Segment Start: SOURCE MATERIAL

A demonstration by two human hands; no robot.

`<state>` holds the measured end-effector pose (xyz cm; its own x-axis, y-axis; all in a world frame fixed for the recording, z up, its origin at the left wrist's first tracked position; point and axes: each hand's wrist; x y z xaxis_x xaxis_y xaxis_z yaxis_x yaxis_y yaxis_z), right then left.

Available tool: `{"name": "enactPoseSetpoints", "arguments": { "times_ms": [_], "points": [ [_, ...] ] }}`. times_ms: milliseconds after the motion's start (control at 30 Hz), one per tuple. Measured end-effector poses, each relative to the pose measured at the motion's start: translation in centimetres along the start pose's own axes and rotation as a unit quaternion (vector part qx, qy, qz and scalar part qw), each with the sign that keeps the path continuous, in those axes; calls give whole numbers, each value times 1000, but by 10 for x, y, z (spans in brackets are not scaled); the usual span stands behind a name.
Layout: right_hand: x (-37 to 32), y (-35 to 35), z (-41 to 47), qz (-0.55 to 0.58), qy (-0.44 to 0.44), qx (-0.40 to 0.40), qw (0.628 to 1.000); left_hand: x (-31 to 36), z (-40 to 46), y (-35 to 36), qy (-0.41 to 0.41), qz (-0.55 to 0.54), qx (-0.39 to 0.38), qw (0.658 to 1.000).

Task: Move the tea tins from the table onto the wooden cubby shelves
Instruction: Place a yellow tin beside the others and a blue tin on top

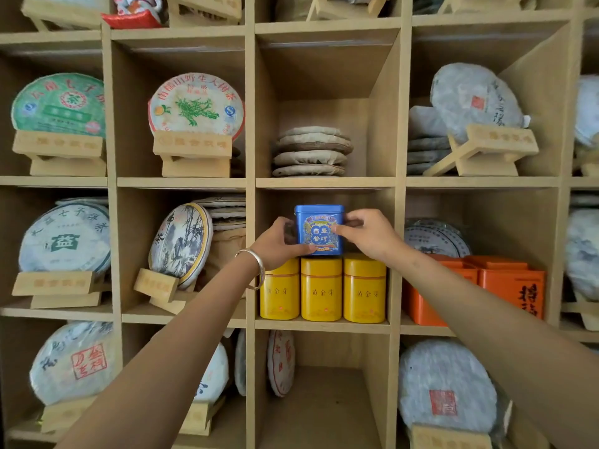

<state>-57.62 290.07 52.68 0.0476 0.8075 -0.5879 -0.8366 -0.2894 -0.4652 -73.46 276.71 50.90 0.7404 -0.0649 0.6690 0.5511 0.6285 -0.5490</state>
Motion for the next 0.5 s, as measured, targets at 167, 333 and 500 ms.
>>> {"name": "enactPoseSetpoints", "arguments": {
  "times_ms": [167, 333, 500],
  "points": [
    [3, 0, -1, -24, -7, -9, 1000, -5, 12, 0, -9, 48, -9, 999],
    [9, -2, 0, -29, -9, -3, 1000, -4, 20, 1, -4, 87, -14, 996],
    [12, -1, 0, -28, -12, -3, 1000, -8, 25, 5, -13, 99, -22, 995]
  ]
}}
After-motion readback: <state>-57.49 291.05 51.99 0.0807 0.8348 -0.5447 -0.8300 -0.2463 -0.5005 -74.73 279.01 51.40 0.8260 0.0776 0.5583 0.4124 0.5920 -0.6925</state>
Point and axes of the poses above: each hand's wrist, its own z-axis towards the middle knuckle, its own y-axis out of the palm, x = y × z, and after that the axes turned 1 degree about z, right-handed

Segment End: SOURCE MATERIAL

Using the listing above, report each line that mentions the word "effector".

`<state>` holds the measured end-effector pose (xyz cm; its own x-axis, y-axis; all in a world frame fixed for the recording, z up, its origin at the left wrist's first tracked position; point and axes: each hand's wrist; x y z xaxis_x xaxis_y xaxis_z yaxis_x yaxis_y yaxis_z), right then left.
Available tool: `{"name": "enactPoseSetpoints", "arguments": { "times_ms": [_], "points": [ [_, ...] ] }}`. times_ms: milliseconds after the motion's start (control at 30 Hz), one per tuple. Measured end-effector poses, each relative to the pose measured at the motion's start: translation in centimetres along the start pose's own axes and rotation as a unit quaternion (vector part qx, qy, qz and scalar part qw), each with the sign that keeps the path continuous, in those axes; calls give whole numbers, each value times 1000, but by 10 for x, y, z (spans in brackets are not scaled); the usual span stands behind a name.

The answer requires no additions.